## INSTRUCTIONS FOR THE TASK
Copy each line that contains the string "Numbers", taking them from the material.

SUPPLIED MATERIAL Start Marker

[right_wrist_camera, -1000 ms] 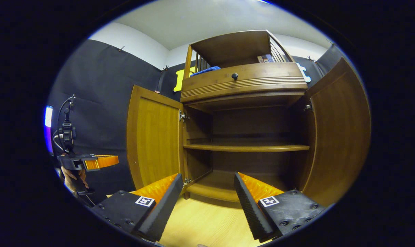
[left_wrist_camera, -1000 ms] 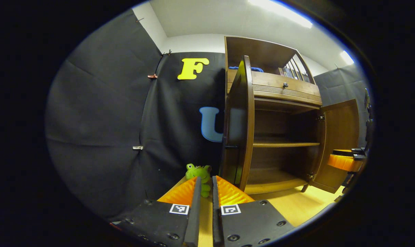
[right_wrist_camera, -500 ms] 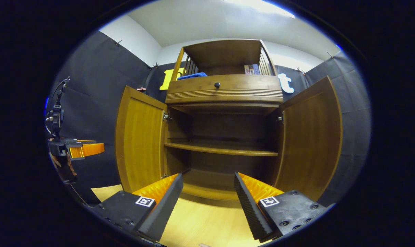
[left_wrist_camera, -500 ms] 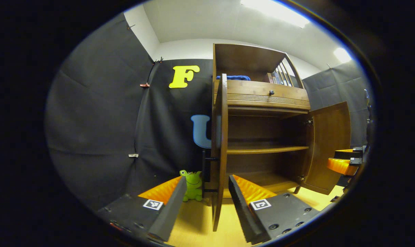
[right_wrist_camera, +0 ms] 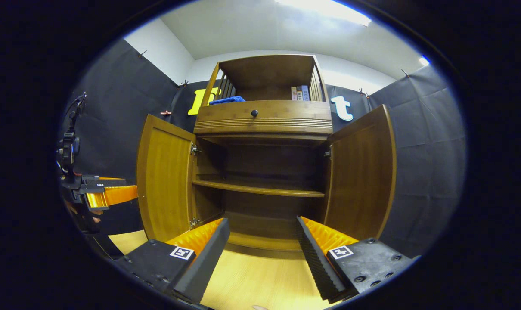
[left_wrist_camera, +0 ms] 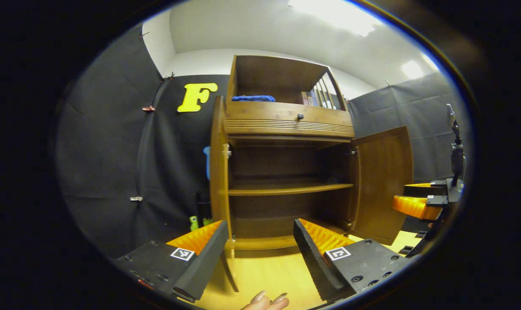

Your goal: Open the right door of the double-door shoe cabinet with the right hand, and open the left door with the left hand.

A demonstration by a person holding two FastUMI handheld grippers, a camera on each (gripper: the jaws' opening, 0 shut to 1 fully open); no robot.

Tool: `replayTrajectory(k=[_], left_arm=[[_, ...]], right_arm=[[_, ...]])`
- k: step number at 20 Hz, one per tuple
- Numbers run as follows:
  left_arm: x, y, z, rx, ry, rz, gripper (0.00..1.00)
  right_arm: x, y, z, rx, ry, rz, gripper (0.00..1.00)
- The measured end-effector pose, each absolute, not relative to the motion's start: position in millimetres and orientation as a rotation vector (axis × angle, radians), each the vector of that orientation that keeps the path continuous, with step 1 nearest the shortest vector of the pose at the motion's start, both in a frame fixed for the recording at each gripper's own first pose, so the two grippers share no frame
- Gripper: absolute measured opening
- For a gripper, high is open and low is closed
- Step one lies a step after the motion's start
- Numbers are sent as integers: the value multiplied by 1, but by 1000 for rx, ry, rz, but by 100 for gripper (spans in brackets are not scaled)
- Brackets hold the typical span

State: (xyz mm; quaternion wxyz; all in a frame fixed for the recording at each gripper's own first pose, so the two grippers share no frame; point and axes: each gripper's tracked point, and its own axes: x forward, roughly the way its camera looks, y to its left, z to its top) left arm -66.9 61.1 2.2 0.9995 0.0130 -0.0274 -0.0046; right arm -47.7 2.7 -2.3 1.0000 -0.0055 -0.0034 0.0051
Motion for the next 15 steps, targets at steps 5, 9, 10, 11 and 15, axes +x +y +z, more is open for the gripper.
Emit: replayTrajectory(k=[5,9,10,11,15], left_arm=[[-57,25,9,17,-66,-71,94],[-48,2,3,42,-49,-101,95],[-46,-3,0,48,-39,-108,95],[-45,-7,-1,48,-37,-115,95],[-40,-20,-5,44,-26,-145,94]], right_arm=[[-52,-1,0,-14,6,9,98],[-53,9,-2,-23,9,34,98],[-53,14,-4,-17,17,46,97],[-53,18,-7,-9,23,58,98],[-51,19,-4,11,24,74,98]])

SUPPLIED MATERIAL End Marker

## ANSWER TO THIS TASK
- Numbers run as follows:
- Numbers are sent as integers: the value multiplied by 1, but by 1000 for rx, ry, rz, but by 100 for gripper (spans in brackets are not scaled)

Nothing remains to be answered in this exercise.